Garner brings a sense of unease and palpable uncertainty to the role of a character who's trying to keep her head above water. When Garner's Jane finds an earring on the floor of the boss’s office, she can't ignore the fact that she’s working in a place where women may be expected to do more than recite lines when they audition for parts. Moreover, the boss’s lusts aren’t confined to actresses with aspirations.

When a young woman from Boise (Kristine Froseth) shows up to become another assistant, she’s taken to a fancy Manhattan hotel. Garner’s Jane knows that the newcomer is prey.
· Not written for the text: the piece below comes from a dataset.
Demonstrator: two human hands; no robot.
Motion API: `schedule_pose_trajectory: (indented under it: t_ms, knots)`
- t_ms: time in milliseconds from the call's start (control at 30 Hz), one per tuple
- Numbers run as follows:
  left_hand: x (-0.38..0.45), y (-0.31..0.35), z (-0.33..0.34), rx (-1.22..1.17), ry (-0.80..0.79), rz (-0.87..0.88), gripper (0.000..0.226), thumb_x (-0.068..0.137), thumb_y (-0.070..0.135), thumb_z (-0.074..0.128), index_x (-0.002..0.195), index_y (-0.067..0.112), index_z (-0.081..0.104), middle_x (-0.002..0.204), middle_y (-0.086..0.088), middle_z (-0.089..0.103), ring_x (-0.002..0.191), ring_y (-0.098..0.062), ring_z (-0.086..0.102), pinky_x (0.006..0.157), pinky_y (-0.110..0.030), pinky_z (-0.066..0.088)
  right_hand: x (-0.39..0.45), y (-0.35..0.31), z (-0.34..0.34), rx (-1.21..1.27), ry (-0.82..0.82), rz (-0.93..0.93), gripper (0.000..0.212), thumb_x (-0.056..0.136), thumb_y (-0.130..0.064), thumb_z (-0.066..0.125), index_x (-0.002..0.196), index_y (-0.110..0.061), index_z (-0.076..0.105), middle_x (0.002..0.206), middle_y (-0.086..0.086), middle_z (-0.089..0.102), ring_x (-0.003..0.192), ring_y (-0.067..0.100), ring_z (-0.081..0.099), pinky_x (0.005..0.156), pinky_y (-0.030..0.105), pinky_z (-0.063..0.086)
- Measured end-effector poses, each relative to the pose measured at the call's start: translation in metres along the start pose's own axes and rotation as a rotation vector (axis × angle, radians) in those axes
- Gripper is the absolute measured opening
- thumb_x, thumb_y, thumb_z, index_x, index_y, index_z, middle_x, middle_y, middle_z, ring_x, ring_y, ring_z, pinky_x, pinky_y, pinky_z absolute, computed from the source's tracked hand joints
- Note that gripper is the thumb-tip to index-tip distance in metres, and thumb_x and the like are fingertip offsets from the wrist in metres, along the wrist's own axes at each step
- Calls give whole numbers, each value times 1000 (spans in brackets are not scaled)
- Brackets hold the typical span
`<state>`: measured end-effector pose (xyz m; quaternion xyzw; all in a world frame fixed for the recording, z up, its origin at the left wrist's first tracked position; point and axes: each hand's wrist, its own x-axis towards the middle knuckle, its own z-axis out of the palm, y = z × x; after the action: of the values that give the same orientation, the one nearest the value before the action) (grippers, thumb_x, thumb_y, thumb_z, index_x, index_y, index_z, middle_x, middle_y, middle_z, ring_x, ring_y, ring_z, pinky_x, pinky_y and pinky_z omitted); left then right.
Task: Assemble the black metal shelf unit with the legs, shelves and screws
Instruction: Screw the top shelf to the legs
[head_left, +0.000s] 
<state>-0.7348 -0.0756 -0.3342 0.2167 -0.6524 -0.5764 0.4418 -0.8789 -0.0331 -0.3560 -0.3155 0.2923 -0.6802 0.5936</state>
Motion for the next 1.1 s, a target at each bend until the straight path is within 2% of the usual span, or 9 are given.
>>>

A pivotal scene finds Jane meeting with the company’s head of human resources (Matthew Macfayden) to express her fears about the safety of the newly arrived employee. Initially sympathetic, he twists Jane's perceptions and uses them against her. He’s supposed to help — but it’s the boss’s interests that he serves.

Green wisely keeps the boss offscreen. The choice makes sense because it’s clear that the other employees, including two men (Jon Orsini and Noah Robbins) who share space with Jane) are well-schooled in the company ways. The boss isn't really the movie's subject anyway; it's the impact of the warped office atmosphere on an impressionable young woman that matters.

There’s a downside to Green’s narrowly focused approach. By covering a single day in Jane's life, the story can feel constricted, but Green deserves credit for skillfully exposing the go-along, get-along atmosphere that the boss requires. The Assistant isn’t a story of great transformation; it’s a story about the ways in which a powerful man can create an environment in which everyone understands the unwritten rules.

You want to play, you'd best look the other way. Complicity becomes a job requirement.